The consequence of deeper financial obligations would be a steadily increasing defence budget. Under current national planning, total defence funding is projected to climb from around 2.0 per cent of GDP now to roughly 2.3-2.4 per cent over the next decade. Not only are financial strains increasing, but our defence force is struggling to meet current recruitment thresholds to sustain even our own local bases. In fact, the current projection is that our defence recruitment numbers will continue to decrease, not increase – and even that assumes best-case procurement and staffing. There is no guarantee that we will gain the capabilities we need locally – especially if large chunks are diverted to overseas commitments or burden-sharing in theatres far from our region.

In this context, Canberra should resist external pressure to mirror Nato spending or to align itself with obligations that assume manpower, infrastructure and industrial capacity far beyond our means. The idea that Australia could match a 5 per cent GDP-defence burden is therefore not only impractical – it threatens to hollow out our ability to defend core interests at home.

Moreover, Nato’s deepening institutional collaboration with the European Commission raises fundamental questions about national sovereignty. Over the decades, Nato and the European Union have institutionalised cooperation on crisis management, hybrid threats, military mobility, capability development and a shared strategic outlook across the Euro-Atlantic.

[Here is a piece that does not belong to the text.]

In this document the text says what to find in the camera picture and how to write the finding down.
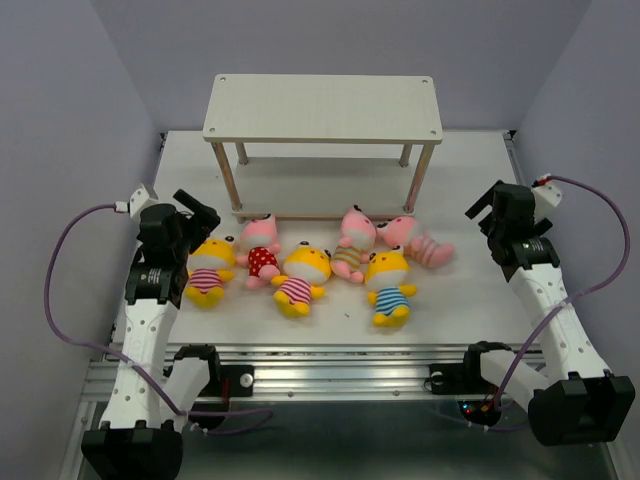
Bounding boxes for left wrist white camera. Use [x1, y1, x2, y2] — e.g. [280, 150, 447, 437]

This combination creates what can be described as a ‘trans-Atlantic security tentacle’: a security-industrial network that binds together states under a common strategic umbrella. For European countries with shared geography and history, that might seem logical – but for a distant, Pacific-facing Australia, such entanglement represents a drift away from independent decision-making tailored to our region.

Further muddying global institutions is the rising influence of the International Atomic Energy Agency (IAEA) on military matters. How much of Australia’s military strategy overseas should be governed by non-citizens?

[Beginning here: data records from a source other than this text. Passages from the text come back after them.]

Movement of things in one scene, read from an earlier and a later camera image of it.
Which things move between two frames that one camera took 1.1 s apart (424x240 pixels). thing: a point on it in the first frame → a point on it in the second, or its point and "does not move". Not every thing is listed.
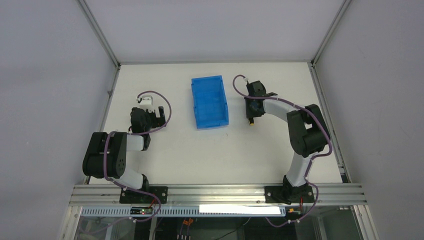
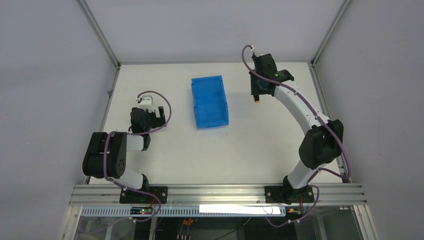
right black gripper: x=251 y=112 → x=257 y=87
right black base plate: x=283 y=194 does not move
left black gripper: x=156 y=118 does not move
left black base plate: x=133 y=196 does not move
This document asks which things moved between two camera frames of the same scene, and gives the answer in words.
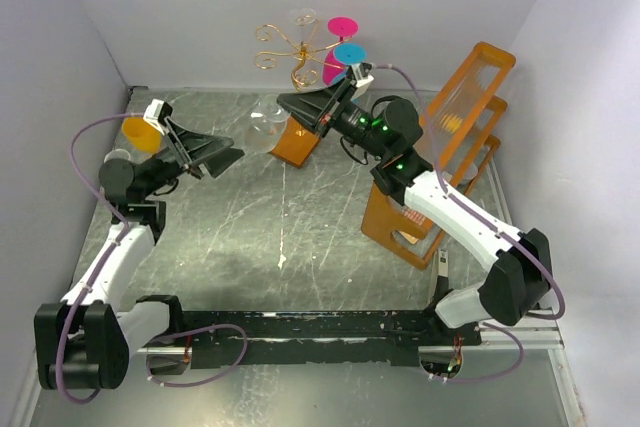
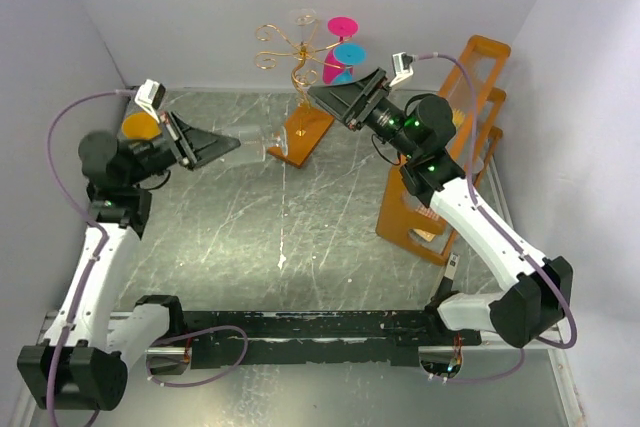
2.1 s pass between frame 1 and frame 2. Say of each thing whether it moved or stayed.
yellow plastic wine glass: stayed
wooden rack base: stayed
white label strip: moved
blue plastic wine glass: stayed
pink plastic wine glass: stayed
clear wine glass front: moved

The push to elevate members of some of these bodies into broader ‘global governance’ role risks consolidating influence in international institutions that are already increasingly politicised – with outcomes driven less by objective assessments, and more by alliance and bloc allegiances.

If Australia continues expanding its cooperation with Nato and broader Western security institutions we risk becoming a junior partner in conflicts and obligations we did not choose, under leaders we do not elect, led by institutions whose priorities may not align with ours, politically or morally.

We have an obligation to ourselves, the Constitution, and to future Australians to resist being drawn into globalist security networks. Our defence planning should prioritise national sovereignty, regional security needs, and a self-reliant intelligence and information infrastructure – not under-elected, far-away bureaucracies.

Before we commit more personnel, capability or funds to foreign-led endeavours, we must ask: who really benefits? Is it Australia – or another nebulous alliance with questionable leadership?

It is time Australia thinks seriously about limiting collaboration where possible, with entities that are not ‘Australia First’, lest it risks betraying the taxpayer who the government is lawfully bound to protect, while counterproductively putting the needs of those the Constitution does not protect, ahead of them.

It is for this reason, deepening our co-operation with Nato should be firmly re-evaluated, and a healthy distance should be maintained where possible. If Australia wants a prosperous and secure community well into the future, it is time we start prioritising our own backyard before we seek to defend anyone else’s.